The PMS structure, with the corresponding attributes determining performance (memory cycle time, processor execution rate), provides the basis for understanding machines and comparing them with each other. Figure 1 gives a PMS diagram of a basic computer, with the parameters that, to a first approximation, characterize performance. Alternatively, one might use a more descriptive, or tabular, form; but the goal is to provide a structural/performance basis for defining parameters and comparing and specifying the finite resources of the computer so that performance can be determined against actual workload.

It is imperative to consider the resource constraints and the effect of their interaction as each layer of a machine is designed. For example, a certain line printer requires buffer space (memory size) and central processing time which is then unavailable at the next machine level (e.g., FORTRAN).

Bell and Newell [1971:52] argued that a machine (at any level) can be described with any number of parameters, and carried out the exercise for up to five parameters (Table 1).

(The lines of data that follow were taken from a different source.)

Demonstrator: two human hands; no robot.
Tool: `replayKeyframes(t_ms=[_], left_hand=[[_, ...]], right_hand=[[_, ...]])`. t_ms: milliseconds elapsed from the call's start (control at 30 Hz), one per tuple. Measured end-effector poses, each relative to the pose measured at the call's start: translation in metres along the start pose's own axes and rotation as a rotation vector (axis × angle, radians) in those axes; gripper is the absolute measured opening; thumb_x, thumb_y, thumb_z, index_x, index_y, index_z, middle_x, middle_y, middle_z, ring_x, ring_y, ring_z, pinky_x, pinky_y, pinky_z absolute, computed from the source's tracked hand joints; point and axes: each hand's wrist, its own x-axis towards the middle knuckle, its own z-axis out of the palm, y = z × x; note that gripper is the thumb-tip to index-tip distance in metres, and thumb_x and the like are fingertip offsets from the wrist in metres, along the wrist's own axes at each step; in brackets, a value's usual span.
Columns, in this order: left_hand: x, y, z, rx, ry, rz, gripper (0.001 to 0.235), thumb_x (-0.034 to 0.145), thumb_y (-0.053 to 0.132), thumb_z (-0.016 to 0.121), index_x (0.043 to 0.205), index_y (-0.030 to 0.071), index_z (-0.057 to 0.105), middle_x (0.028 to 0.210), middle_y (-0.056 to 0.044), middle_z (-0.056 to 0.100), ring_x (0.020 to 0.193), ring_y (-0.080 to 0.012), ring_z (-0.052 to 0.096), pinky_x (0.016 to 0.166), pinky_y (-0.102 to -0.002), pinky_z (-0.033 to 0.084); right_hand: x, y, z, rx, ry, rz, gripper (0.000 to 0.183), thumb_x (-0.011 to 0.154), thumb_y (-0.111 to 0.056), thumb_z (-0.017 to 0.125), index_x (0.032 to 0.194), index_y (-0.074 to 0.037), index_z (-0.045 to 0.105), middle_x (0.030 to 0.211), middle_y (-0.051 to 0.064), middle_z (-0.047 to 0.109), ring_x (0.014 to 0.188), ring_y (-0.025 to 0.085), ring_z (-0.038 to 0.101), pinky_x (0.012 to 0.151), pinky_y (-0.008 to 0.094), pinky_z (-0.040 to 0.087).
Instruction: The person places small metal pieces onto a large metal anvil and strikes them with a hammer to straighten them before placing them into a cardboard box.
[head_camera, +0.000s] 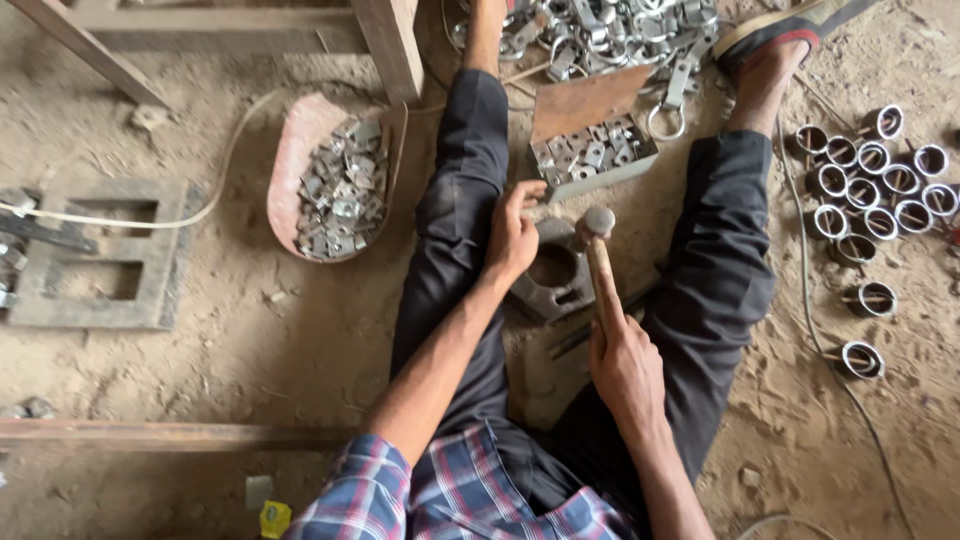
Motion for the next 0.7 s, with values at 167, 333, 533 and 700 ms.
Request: replayKeyframes(t_ms=[167, 333, 533, 700], left_hand=[[-0.008, -0.002, 0.008, 0.073, -0.122, 0.058, 0.061, 0.081, -0.02, 0.05, 0.134, 0.008, 0.058, 0.125, -0.015, 0.07, 0.12, -0.0323, 0.068, 0.103, -0.037, 0.054], [-0.016, 0.016, 0.006, 0.224, -0.272, 0.12, 0.07, 0.075, 0.0, 0.075, 0.141, 0.012, 0.055, 0.132, -0.015, 0.067, 0.125, -0.0344, 0.062, 0.108, -0.046, 0.048], [-0.016, 0.04, 0.008, 0.366, -0.415, 0.108, 0.08, 0.072, 0.019, 0.088, 0.144, 0.016, 0.053, 0.128, -0.014, 0.064, 0.126, -0.0344, 0.056, 0.107, -0.053, 0.035], [-0.009, 0.028, 0.012, 0.373, -0.484, -0.039, 0.075, 0.075, 0.029, 0.086, 0.144, 0.027, 0.056, 0.124, -0.007, 0.071, 0.124, -0.0288, 0.059, 0.111, -0.048, 0.038]], right_hand=[[0.0, 0.0, -0.002, 0.013, -0.021, 0.025, 0.079, 0.093, -0.015, 0.06, 0.163, -0.03, 0.025, 0.086, 0.024, 0.069, 0.072, 0.045, 0.069, 0.064, 0.057, 0.056], [0.001, 0.002, -0.005, 0.09, 0.009, 0.001, 0.08, 0.09, -0.012, 0.06, 0.162, -0.029, 0.027, 0.092, 0.024, 0.071, 0.076, 0.045, 0.07, 0.065, 0.055, 0.057], [0.001, 0.002, -0.005, 0.079, -0.004, 0.012, 0.079, 0.091, -0.013, 0.06, 0.161, -0.029, 0.027, 0.092, 0.024, 0.071, 0.076, 0.044, 0.07, 0.066, 0.055, 0.057], [0.001, -0.001, -0.008, 0.077, -0.004, 0.016, 0.08, 0.091, -0.013, 0.06, 0.162, -0.029, 0.027, 0.093, 0.024, 0.072, 0.077, 0.045, 0.07, 0.066, 0.055, 0.057]])
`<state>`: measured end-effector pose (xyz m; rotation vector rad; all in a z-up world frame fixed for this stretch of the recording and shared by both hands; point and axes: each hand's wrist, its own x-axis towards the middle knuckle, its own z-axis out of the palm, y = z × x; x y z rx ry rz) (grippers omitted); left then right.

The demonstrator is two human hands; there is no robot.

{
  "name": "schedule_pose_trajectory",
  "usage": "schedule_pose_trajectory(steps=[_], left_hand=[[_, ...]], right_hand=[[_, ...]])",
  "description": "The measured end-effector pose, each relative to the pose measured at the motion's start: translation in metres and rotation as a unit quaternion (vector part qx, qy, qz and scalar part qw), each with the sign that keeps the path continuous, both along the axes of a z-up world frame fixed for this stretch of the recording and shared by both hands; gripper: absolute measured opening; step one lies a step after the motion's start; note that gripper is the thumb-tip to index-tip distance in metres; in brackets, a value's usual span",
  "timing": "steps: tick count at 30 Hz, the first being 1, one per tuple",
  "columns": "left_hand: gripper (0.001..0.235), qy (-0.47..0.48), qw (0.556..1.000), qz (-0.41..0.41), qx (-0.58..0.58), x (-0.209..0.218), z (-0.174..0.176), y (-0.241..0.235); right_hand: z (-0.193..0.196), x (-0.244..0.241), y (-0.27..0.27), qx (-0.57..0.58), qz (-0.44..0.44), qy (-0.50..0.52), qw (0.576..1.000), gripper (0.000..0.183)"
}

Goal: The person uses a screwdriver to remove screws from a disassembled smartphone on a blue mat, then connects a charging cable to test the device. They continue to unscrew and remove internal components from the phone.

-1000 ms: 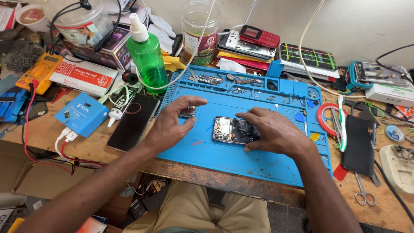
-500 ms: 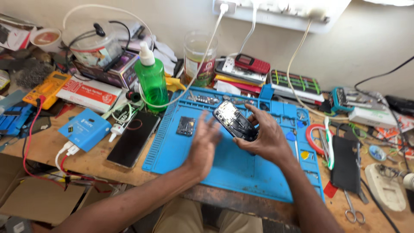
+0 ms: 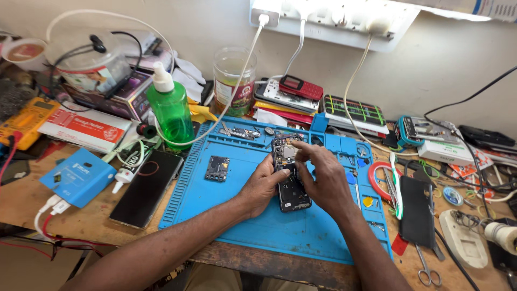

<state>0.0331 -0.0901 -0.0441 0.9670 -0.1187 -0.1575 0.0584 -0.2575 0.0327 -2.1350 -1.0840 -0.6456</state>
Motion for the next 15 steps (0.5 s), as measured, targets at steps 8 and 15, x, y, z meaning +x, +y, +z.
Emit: schedule_pose_trajectory(steps=[8,15], left_hand=[[0.045,-0.014,0.998,-0.039,0.056,-0.006,0.009,0.002],[0.051,-0.018,0.997,-0.046,0.055,-0.009,0.012,0.004]], right_hand=[[-0.001,-0.006,0.01,-0.061,-0.03,0.011,0.998,0.054],[-0.004,-0.008,0.015,-0.081,-0.047,-0.006,0.996,0.055]])
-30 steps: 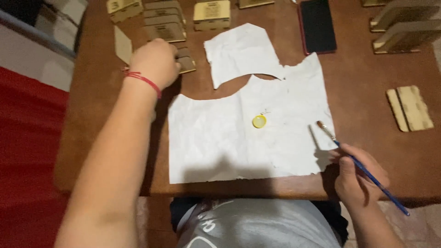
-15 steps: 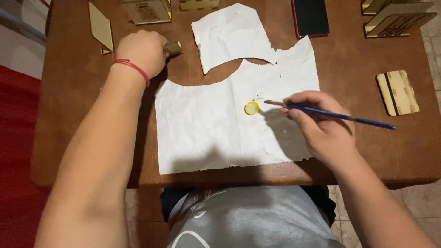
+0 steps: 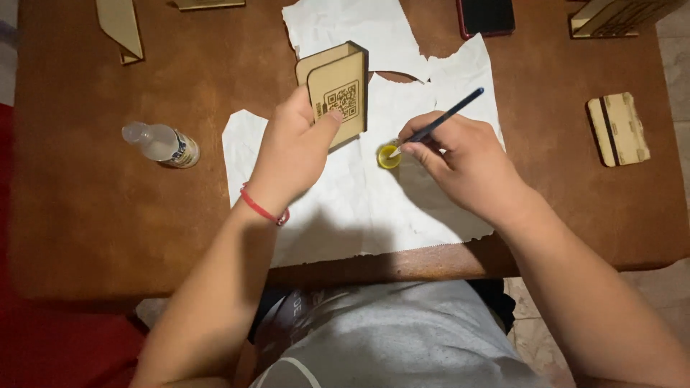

Information rate between the processor and memory is used as the processor speed indicator instead of the more conventional instructions per second. Compound indicators such as the product of processor speed times memory size to indicate basic computational performance were not allowed.

The example in Table 2 shows three different architectures with two implementations of a stack architecture. One has the stack in the primary memory (Mp), and the other assumes the stack is in the processor (Pc), using fast registers. The hardware implementations are held roughly constant (the processor to primary memory data rate) and the architecture is varied in order to compare the effect on performance. Note the difference in the various measures in what should fundamentally be about the same performance for a simple benchmark problem.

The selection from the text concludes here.